In some ways the narratives of Jesus’ birth and infancy are the last frontiers to be crossed in the critical approach to the Gospels. For some, the stories of Jesus’ birth are given dubious historical value. For others, the popular character of these narratives—the exotic magi, birth star, angelic messengers, and so on—renders them as legends unworthy to be a vehicle of the pure Gospel message. Still others deem them simple Christian folklore devoid of any real theology—only written for romantics or the naïve. Yet each Christmas, Christian clergy and the people to whom they minister must continue to face them. According to Raymond Brown, introductory materials on the New Testament in general and the Gospels in particular gives the infancy narratives short shrift, disproportionate to their role in Christian theology, art, and poetic imagination. Perhaps the most visible sign of this neglect is the absence of a major modern commentary which treats the two infancy narratives together. It was from this felt need that efforts for a new commentary were undertaken. In The Birth of the Messiah, Raymond Brown is interested in the role the infancy narratives played in the early Christian understanding of Jesus. By treating the two narratives together in the same volume, Brown points out their common tendencies and emphases. By giving them two distinct treatments, however, he also shows how each fits within the theological framework of its respective Gospel, and thus offers us reasons for the differences between the infancy narratives. The Birth of the Messiah, Brown contends that the infancy narratives are, indeed, worthy vehicles of the Gospel messages. In fact, they contain the Gospel message in miniature. On a deeper level, this commentary reflects the instinct recognizing the infancy narratives as the essence of the Good News—namely, that God has made himself present to us in the life of the Messiah who walked the earth.

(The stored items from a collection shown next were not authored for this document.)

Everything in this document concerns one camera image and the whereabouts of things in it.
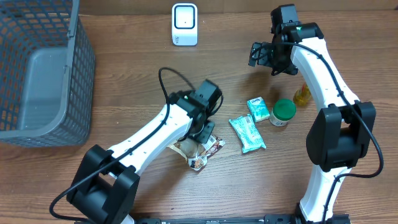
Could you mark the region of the teal tissue pack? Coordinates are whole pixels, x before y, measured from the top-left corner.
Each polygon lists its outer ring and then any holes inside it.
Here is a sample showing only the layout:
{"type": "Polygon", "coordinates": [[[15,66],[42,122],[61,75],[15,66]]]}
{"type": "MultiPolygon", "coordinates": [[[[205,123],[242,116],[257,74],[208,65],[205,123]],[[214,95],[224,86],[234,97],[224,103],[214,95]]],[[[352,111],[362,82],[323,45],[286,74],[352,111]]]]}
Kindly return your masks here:
{"type": "Polygon", "coordinates": [[[247,106],[256,123],[268,119],[270,116],[267,105],[261,96],[248,100],[247,106]]]}

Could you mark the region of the yellow liquid bottle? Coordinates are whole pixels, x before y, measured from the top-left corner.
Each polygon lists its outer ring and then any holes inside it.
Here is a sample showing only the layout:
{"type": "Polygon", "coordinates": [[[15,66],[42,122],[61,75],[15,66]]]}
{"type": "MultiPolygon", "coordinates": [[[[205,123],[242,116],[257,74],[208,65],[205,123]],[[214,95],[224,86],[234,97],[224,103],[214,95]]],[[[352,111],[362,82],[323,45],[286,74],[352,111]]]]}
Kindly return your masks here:
{"type": "Polygon", "coordinates": [[[297,106],[306,106],[312,99],[312,94],[310,93],[309,87],[304,83],[296,92],[293,97],[293,102],[297,106]]]}

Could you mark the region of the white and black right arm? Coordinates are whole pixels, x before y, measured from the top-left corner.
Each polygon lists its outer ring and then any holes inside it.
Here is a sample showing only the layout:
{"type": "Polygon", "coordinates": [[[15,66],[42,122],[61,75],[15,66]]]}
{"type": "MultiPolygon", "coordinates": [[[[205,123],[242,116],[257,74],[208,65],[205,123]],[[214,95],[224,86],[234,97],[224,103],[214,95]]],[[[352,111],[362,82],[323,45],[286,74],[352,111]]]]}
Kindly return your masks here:
{"type": "Polygon", "coordinates": [[[250,66],[272,69],[272,75],[301,73],[315,100],[318,115],[306,138],[307,154],[313,168],[306,193],[293,215],[265,215],[265,223],[350,223],[348,215],[335,215],[333,205],[345,177],[359,177],[352,168],[373,143],[379,167],[382,152],[372,134],[376,109],[362,102],[348,88],[327,50],[324,35],[316,23],[299,21],[294,4],[281,5],[271,12],[274,35],[271,42],[255,42],[250,66]]]}

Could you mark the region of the teal snack bar wrapper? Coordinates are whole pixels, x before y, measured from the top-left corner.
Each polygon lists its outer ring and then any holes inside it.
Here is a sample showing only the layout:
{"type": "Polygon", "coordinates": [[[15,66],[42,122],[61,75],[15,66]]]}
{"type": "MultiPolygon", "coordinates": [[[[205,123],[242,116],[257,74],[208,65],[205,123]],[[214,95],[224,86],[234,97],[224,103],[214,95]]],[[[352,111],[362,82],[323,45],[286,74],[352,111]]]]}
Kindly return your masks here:
{"type": "Polygon", "coordinates": [[[247,116],[240,116],[236,119],[230,119],[229,123],[242,142],[242,152],[244,154],[260,148],[266,148],[266,144],[250,114],[247,116]]]}

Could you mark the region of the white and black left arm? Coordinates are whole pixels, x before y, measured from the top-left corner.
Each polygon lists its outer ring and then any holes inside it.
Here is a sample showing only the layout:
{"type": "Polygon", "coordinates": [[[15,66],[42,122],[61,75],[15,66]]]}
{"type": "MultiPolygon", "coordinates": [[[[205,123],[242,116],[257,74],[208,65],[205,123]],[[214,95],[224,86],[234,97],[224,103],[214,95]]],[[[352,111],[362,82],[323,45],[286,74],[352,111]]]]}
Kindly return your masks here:
{"type": "Polygon", "coordinates": [[[162,111],[123,142],[84,155],[67,193],[67,201],[86,223],[134,223],[129,212],[145,168],[169,145],[183,138],[205,143],[214,128],[208,121],[222,96],[205,80],[197,90],[171,93],[162,111]]]}

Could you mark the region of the brown snack pouch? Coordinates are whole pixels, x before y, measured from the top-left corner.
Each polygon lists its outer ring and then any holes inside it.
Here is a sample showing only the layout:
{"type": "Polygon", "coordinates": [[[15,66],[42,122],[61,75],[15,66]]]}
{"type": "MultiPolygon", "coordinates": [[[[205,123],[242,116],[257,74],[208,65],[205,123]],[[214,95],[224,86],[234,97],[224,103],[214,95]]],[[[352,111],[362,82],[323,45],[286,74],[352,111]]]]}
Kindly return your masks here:
{"type": "Polygon", "coordinates": [[[191,169],[200,171],[206,166],[208,159],[224,145],[224,140],[211,135],[206,143],[198,143],[192,139],[186,139],[184,141],[175,141],[167,147],[180,154],[191,169]]]}

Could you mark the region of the green lid jar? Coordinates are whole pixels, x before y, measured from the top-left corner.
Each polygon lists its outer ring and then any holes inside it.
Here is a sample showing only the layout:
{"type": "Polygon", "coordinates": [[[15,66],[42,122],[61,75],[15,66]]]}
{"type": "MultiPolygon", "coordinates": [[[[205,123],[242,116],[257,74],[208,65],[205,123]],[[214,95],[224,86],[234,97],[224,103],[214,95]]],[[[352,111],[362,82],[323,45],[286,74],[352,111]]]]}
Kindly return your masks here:
{"type": "Polygon", "coordinates": [[[272,108],[269,116],[269,121],[274,126],[285,126],[295,116],[296,111],[296,105],[293,101],[289,99],[280,99],[275,103],[274,107],[272,108]]]}

“It is the central contention of this volume that the infancy narratives are worthy vehicles of the Gospel message; indeed, each is the essential Gospel story in miniature.” (Page 7)
“Methodologically, it is imperative to ask oneself: What would I learn about Jesus’ birth if I possessed only Matthew’s Gospel.” (Page 45)
“Most scholars today maintain that the Gospel was written in Syria by an unknown Greek-speaking Jewish Christian, living in the 80s in a mixed community with converts of both Jewish and Gentile descent. This is the theory presupposed in my discussion of the Matthean infancy narrative.” (Page 45)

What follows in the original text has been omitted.